I RISULTATI DELLA RICERCA SUI NEURONI

Gli autori dello studio sono Lorenzo Magrassi, professore di Neurochirurga dell’Università di Pavia che lavora presso la Fondazione Policlinico S. Matteo e l’Istituto di Genetica Molecolare del Cnr di Pavia, il professor Ferdinando Rossi e Ketty Leto, neurofisiologi del NICO – Istituto di Neuroscienze della Fondazione Cavalieri Ottolenghi presso l’Università di Torino.
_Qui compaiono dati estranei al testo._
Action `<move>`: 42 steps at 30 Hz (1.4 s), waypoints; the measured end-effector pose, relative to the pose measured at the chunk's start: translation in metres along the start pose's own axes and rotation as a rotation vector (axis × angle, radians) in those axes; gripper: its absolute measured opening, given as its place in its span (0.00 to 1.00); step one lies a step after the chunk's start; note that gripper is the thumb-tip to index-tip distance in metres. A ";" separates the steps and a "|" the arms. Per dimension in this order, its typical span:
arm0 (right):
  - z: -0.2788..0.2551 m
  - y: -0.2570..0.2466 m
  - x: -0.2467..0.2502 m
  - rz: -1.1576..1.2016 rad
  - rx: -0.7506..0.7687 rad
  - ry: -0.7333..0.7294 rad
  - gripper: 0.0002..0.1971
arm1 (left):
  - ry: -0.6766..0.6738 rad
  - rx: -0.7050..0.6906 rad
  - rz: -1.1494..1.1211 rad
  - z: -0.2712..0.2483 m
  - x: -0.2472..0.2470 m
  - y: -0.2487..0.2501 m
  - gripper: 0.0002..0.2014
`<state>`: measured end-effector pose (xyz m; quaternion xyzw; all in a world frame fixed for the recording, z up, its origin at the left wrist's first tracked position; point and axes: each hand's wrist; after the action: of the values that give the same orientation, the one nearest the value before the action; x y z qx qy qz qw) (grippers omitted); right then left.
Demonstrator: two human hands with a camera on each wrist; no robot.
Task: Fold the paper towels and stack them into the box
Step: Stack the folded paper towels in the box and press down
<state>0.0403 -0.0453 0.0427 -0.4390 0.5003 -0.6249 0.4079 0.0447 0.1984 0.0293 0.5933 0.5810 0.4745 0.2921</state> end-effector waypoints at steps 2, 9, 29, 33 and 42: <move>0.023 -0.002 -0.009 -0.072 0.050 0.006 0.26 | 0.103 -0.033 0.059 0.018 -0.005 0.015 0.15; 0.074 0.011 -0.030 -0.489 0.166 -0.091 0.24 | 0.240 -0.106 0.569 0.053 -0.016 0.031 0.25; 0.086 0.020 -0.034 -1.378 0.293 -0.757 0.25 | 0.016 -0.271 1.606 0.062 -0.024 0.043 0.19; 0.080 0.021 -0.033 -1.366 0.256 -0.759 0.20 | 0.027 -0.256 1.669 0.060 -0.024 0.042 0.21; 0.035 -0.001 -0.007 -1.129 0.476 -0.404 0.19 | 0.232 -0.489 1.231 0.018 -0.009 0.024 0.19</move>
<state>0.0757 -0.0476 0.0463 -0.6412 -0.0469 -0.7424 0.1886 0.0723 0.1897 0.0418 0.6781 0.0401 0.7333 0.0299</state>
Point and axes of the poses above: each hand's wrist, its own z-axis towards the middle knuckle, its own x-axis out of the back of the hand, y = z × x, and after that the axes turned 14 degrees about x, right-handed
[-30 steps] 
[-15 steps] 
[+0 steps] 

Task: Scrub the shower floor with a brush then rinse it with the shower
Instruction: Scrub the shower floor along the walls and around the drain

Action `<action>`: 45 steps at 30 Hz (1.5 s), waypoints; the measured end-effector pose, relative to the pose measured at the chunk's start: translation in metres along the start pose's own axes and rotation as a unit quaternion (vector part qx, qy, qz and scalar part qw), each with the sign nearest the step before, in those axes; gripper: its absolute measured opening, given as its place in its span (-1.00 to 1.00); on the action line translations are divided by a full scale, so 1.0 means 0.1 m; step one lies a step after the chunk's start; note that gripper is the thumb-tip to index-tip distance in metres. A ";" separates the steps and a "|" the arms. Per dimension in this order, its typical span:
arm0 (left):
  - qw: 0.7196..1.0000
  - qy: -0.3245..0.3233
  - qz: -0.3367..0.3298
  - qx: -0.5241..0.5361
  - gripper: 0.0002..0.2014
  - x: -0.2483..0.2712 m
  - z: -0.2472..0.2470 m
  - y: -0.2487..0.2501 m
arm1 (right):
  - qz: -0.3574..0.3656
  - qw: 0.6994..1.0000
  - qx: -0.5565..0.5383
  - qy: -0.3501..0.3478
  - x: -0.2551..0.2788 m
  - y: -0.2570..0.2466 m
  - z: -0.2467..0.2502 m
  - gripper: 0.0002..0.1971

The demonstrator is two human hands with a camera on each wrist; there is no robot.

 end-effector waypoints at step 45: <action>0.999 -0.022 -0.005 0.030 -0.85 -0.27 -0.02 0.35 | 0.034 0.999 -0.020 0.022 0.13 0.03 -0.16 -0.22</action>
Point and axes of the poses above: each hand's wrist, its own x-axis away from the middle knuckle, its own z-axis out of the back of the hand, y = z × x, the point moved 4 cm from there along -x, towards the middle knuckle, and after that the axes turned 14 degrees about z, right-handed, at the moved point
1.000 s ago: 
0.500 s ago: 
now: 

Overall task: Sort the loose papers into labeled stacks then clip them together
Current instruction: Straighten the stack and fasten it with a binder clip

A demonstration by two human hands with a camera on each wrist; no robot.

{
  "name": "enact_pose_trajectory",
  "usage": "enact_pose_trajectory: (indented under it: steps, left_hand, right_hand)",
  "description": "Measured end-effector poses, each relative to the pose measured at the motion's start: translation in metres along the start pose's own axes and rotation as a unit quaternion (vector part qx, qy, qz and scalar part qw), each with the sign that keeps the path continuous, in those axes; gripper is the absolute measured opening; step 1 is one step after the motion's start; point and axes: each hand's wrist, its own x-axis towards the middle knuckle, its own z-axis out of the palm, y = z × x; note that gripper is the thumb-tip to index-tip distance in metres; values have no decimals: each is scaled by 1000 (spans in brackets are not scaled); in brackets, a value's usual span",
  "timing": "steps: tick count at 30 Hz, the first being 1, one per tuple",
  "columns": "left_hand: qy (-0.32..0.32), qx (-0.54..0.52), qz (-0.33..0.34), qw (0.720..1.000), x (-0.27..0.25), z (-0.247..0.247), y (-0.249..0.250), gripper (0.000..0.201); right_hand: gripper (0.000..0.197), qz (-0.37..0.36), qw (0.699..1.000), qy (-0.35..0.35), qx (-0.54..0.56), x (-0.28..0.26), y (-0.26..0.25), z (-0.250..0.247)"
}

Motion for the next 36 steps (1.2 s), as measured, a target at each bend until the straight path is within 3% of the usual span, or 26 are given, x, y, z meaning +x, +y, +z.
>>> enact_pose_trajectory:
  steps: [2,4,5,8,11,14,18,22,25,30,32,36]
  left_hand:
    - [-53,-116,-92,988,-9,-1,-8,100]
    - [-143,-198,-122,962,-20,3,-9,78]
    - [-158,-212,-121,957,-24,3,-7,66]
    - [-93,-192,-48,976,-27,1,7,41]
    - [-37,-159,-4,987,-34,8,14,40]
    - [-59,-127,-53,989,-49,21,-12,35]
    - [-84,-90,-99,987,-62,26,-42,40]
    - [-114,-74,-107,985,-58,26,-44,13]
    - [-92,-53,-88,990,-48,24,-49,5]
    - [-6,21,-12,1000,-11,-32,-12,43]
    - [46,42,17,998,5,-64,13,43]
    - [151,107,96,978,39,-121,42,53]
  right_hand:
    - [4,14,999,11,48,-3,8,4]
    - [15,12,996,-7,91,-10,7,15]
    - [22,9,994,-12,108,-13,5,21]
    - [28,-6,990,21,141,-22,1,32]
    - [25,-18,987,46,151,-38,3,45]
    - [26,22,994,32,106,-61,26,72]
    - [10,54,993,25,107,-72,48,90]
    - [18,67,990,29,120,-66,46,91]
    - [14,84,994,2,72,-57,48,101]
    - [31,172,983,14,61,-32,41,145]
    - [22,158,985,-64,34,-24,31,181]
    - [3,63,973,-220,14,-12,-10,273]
L’esperimento ha previsto il trapianto di neuroni in fase embrionale prelevati dal cervello di un embrione di topo – con vita media di circa un anno e mezzo – in quello di un ratto, una specie con vita media più lunga, circa tre anni. Le cellule trapiantate si sono sviluppate in neuroni cerebrali, integrandosi nel cervello del ratto pur mantenendo le dimensioni lievemente più piccole tipiche del topo donatore. Si è visto come i neuroni di topo non sono morti circa un anno e mezzo dopo il trapianto – come sarebbe successo se fossero rimasti nel topo – ma sono sopravvissuti tre anni, fino alla morte naturale del ratto in cui sono stati trapiantati. Questo ha dimostrato come la vita dei neuroni non sia geneticamente fissata, ma dipende dal cervello dell’organismo che li ospita. Questa scoperta contraddice dunque l’opinione diffusa che aumentare la vita media degli individui può rivelarsi inutile in quanto i neuroni – anche senza malattie di sorta – morirebbero, riducendo chi sopravvive oltre una certa età ad una vita priva di facoltà cognitive.